A federal class action filed April 27, 2026 alleges that Walmart passed the costs of tariffs imposed under the International Emergency Economic Powers Act to consumers through higher retail prices while simultaneously positioning to retain approximately $10.2 billion in government refunds after a court ruled those tariffs unlawful [1]. The complaint asserts claims of consumer protection violations and unjust enrichment, arguing that Walmart should not keep refunds for duties that consumers, not the company, effectively absorbed [1].

IEEPA authorizes the president to regulate international commerce during a declared national emergency. The Trump administration invoked the statute as the legal basis for a broad tariff regime targeting imported goods.

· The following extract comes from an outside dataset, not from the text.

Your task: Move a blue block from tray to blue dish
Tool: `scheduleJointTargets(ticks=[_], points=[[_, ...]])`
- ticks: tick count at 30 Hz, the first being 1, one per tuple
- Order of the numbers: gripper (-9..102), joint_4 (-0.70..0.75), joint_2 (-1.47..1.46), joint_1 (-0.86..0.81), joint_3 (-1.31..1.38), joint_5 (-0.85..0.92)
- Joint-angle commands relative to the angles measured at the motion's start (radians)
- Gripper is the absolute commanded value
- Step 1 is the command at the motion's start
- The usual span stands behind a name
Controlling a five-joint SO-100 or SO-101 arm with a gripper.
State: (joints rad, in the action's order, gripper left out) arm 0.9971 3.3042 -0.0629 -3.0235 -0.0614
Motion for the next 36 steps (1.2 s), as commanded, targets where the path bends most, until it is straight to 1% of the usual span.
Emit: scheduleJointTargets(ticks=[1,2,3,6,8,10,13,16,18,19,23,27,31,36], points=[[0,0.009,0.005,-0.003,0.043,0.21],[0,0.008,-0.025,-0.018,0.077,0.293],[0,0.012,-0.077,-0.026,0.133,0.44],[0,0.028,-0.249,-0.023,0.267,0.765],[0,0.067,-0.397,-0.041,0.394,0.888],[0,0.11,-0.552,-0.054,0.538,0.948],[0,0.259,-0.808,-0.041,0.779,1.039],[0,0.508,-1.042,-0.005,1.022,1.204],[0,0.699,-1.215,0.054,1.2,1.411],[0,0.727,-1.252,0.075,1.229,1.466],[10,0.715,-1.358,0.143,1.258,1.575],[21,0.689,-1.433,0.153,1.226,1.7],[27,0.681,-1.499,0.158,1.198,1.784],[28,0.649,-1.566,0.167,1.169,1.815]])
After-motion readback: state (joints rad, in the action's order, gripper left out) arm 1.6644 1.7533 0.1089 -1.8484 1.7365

When a federal court subsequently struck down those tariffs as unlawfully imposed, importers, including major retailers, became eligible to recoup duties already paid to the government [1]. The class action theory turns on that sequence: if Walmart collected higher prices from shoppers to offset tariff costs, it suffered no net economic loss, and retaining the corresponding refunds would constitute a windfall at consumers' expense.

The suit was filed in federal court, consistent with the class action's invocation of federal consumer protection law and the interstate commercial conduct at issue [1]. Walmart has not yet publicly responded to the complaint. The case joins a broader wave of litigation testing retailer conduct during the IEEPA tariff period, as plaintiffs' firms move to capture potential restitution pools before refund disbursements are finalized.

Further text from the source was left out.